Jean-Baptiste Onofré Tue, 09 Jan 2024 07:00:46 -0800

It makes sense. Agree.

Regards
JB


On Mon, Jan 8, 2024 at 11:48 PM Daniel Weeks <daniel.c.we...@gmail.com> wrote:
>
> JB,
>
> I would draw a distinction between catalog and this proposed feature in that 
> the catalog is actually not part of the spec, so it is entirely up to the 
> engine and is optional.
>
> When it comes to the table spec, "optional" does not mean that it does not 
> have to be implemented/supported.  Any engine/library that produces metadata 
> would need to support column-level properties so that it does not drop or 
> improperly handle the metadata elements, even if it does not expose a way to 
> view/manipulate them.  This is why scrutiny of spec changes is critical.
>
> +1 to what you said about documentation and support.
>
> -Dan
>
>
>
> On Mon, Jan 8, 2024 at 1:38 AM Jean-Baptiste Onofré <j...@nanthrax.net> wrote:
>>
>> Hi Dan,
>>
>> I agree: it will depend on the engine capabilities. That said, it's
>> similar to catalog: each catalog might have different
>> approaches/features/capabilities, so engines might have different
>> capabilities as well.
>> If it's an optional feature in the spec, and each engine might or
>> might not implement it, that's ok.

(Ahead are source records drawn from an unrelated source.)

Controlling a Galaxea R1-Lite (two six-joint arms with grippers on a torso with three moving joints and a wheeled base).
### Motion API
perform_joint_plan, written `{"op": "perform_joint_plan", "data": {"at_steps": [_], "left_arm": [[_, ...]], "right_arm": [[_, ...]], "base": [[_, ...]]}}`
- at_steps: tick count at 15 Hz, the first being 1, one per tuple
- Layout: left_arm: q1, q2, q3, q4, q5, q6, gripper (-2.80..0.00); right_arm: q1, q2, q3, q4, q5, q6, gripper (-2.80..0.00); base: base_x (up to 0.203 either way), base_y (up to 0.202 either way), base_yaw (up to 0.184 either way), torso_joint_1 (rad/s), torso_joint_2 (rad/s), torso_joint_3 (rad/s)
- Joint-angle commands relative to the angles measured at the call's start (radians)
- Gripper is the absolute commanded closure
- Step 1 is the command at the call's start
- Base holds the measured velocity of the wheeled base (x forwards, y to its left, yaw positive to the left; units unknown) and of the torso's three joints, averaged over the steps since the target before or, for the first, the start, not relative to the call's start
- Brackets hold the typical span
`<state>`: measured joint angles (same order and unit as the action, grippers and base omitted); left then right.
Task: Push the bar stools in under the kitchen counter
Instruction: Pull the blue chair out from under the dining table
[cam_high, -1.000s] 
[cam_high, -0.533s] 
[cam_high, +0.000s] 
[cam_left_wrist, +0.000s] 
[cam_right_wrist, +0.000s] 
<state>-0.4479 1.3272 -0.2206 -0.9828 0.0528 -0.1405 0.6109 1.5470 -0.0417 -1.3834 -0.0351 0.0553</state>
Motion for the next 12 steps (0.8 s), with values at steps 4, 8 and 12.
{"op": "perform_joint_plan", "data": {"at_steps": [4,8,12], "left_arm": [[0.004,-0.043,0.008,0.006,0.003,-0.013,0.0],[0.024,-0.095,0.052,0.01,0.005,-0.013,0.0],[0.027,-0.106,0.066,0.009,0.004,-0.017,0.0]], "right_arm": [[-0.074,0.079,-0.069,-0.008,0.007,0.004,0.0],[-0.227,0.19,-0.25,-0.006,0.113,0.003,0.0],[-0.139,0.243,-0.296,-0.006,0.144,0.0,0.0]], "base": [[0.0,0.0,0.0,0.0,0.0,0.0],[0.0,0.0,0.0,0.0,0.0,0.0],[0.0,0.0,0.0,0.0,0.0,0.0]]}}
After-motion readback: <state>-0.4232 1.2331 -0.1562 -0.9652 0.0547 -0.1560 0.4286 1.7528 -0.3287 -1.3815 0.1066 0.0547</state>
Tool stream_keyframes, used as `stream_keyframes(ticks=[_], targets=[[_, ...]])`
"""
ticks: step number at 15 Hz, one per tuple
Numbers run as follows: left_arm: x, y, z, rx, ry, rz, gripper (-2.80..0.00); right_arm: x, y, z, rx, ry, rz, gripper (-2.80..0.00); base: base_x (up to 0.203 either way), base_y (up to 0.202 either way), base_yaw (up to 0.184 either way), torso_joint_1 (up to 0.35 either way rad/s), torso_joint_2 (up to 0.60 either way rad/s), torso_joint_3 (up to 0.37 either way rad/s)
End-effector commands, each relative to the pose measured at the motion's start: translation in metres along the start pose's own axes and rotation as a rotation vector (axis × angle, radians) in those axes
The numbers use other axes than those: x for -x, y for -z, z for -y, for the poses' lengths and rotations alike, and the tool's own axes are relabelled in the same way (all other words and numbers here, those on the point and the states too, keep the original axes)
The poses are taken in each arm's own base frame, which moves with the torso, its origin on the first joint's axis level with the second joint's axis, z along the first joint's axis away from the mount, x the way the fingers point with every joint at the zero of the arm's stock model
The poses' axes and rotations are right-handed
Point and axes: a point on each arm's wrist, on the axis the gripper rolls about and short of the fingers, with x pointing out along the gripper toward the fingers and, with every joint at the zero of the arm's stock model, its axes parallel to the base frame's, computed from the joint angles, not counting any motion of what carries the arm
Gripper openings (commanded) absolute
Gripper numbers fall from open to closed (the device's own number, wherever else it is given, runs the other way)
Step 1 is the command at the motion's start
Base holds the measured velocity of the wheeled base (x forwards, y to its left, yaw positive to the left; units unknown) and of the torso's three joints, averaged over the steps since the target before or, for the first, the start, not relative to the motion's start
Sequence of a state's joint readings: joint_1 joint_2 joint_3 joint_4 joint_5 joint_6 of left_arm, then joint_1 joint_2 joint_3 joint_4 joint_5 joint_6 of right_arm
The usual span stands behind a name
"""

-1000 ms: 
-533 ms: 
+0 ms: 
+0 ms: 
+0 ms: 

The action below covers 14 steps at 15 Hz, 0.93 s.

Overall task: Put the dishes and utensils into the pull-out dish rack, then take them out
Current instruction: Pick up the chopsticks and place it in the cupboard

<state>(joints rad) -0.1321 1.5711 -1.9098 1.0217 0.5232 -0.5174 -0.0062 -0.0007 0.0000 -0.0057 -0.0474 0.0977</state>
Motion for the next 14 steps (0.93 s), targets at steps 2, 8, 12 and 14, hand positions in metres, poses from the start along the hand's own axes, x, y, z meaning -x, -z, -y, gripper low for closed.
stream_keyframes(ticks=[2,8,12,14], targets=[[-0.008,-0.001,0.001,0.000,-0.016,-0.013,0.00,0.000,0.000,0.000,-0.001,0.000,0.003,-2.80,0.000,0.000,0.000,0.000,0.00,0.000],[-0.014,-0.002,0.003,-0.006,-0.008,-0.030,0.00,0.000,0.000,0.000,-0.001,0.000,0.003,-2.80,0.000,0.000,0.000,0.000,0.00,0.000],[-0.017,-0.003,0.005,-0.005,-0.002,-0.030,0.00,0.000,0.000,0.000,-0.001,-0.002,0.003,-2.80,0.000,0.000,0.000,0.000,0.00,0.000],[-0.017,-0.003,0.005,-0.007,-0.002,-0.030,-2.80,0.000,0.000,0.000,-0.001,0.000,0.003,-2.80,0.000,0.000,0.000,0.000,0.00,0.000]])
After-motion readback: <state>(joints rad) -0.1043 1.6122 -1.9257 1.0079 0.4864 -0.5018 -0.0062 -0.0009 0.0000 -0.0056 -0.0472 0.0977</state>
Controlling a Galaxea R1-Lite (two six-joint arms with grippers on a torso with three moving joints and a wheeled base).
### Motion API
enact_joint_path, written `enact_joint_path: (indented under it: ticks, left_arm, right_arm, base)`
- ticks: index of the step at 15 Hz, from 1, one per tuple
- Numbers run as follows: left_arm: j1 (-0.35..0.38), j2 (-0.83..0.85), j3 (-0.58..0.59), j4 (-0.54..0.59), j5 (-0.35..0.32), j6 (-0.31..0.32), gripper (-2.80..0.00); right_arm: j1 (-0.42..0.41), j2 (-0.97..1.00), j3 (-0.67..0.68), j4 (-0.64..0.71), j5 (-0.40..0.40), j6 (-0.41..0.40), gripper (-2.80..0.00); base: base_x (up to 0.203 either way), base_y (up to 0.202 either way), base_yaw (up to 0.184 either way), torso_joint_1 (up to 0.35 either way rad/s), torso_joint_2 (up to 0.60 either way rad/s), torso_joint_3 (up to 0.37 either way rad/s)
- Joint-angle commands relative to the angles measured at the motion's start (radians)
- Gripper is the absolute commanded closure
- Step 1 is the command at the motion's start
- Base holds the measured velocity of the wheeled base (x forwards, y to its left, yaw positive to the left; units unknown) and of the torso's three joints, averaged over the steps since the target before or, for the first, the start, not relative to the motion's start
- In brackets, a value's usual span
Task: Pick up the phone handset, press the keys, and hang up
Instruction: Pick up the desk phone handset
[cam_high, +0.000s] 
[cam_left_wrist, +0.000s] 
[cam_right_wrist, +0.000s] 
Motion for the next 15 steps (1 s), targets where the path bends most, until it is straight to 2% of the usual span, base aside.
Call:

But it's certainly not a
>> requirement.
>> That said, we would need to clearly document the capabilities of each
>> engine (and catalog) (I don't say this documentation should be in
>> Iceberg, but engine "providers" would need to clearly state the
>> supported features).
>>
>> Regards
>> JB
>>
>> On Mon, Jan 8, 2024 at 6:33 AM Daniel Weeks <dwe...@apache.org> wrote:
>> >
>> > The main risk I see is that this adds complexity and there may be limited 
>> > use of the feature, which makes me question the value.  Spark seems like 
>> > the most likely/obvious to add native support for column-level properties, 
>> > but there are a wide range of engines that may never really adopt this 
>> > (e.g. Trino, Dremio, Doris, Starrocks, Redshift) as there isn't SQL 
>> > specification for table/column properties to my knowledge.
>> >
>> > I do think it would be nice for engines that have similar concepts if it 
>> > really can be natively integrated and I'm sure there are other use cases 
>> > for column properties, but it still feels somewhat niche.
>> >
>> > That being said, I'm not opposed and if there's interest in getting a 
>> > proposal put together for the spec changes, we'll get a much better idea 
>> > of any challenges.
>> >
>> > Thanks,
>> > -Dan
>> >
>> > On Thu, Jan 4, 2024 at 11:55 AM Walaa Eldin Moustafa 
>> > <wa.moust...@gmail.com> wrote:
>> >>
>> >> Agree that it should not be use case specific. There could be other 
>> >> applications beyond governance. As John mentioned, ML is another domain, 
>> >> and it is actually the case at LinkedIn as well.
>> >>
>> >> I would approach this with the understanding that the key requirement is 
>> >> to add key/value properties at the column level, not necessarily solving 
>> >> for compliance. Compliance is just one of the applications and can 
>> >> leverage this feature in many ways. But one of the key requirements in 
>> >> compliance, ML, and other applications is enriching column-level 
>> >> metadata. Other systems (Avro, BigQuery, Snowflake) do that too as 
>> >> pointed out in the original message. Since Iceberg is the source of truth 
>> >> for schema/column/field data, it sounds reasonable that the column-level 
>> >> metadata should co-exist in the same place, hence the Iceberg-level 
>> >> proposal. Other external solutions are possible of course (for column 
>> >> level metadata, not necessarily "compliance"), but with the compromise of 
>> >> possible schema drift and inconsistency. For example, at LinkedIn, we use 
>> >> Datahub for compliance annotations/tags (this is an example of an 
>> >> external system, even outside the catalog) and use Avro schema literals 
>> >> for ML column-level metadata (this is an example of table level 
>> >> property). In both situations, it would have been better if the tags 
>> >> co-existed with the column definitions. So the tradeoff is really 
>> >> between: (1) Enhancing Iceberg spec to minimize inconsistency in this 
>> >> domain, or (2) Letting Iceberg users come up with custom, disparate, and 
>> >> potentially inconsistent solutions. What do you all think?
>> >>
>> >> Thanks,
>> >> Walaa.
>> >>
>> >> On Thu, Jan 4, 2024 at 11:14 AM Daniel Weeks <dwe...@apache.org> wrote:
>> >>>
>> >>> I not opposed to the idea of adding column-level properties with a few 
>> >>> considerations:
>> >>>
>> >>> We shouldn't explicitly tie it to a particular use case like data 
>> >>> governance.  You may be able leverage this for those capabilities, but 
>> >>> adding anything use case specific gets into some really opinionated 
>> >>> areas and makes the feature less generalizable.
>> >>> We need to be really explicit about the behaviors around evolution, tags 
>> >>> and branches as it could have implications about features built around 
>> >>> this behave.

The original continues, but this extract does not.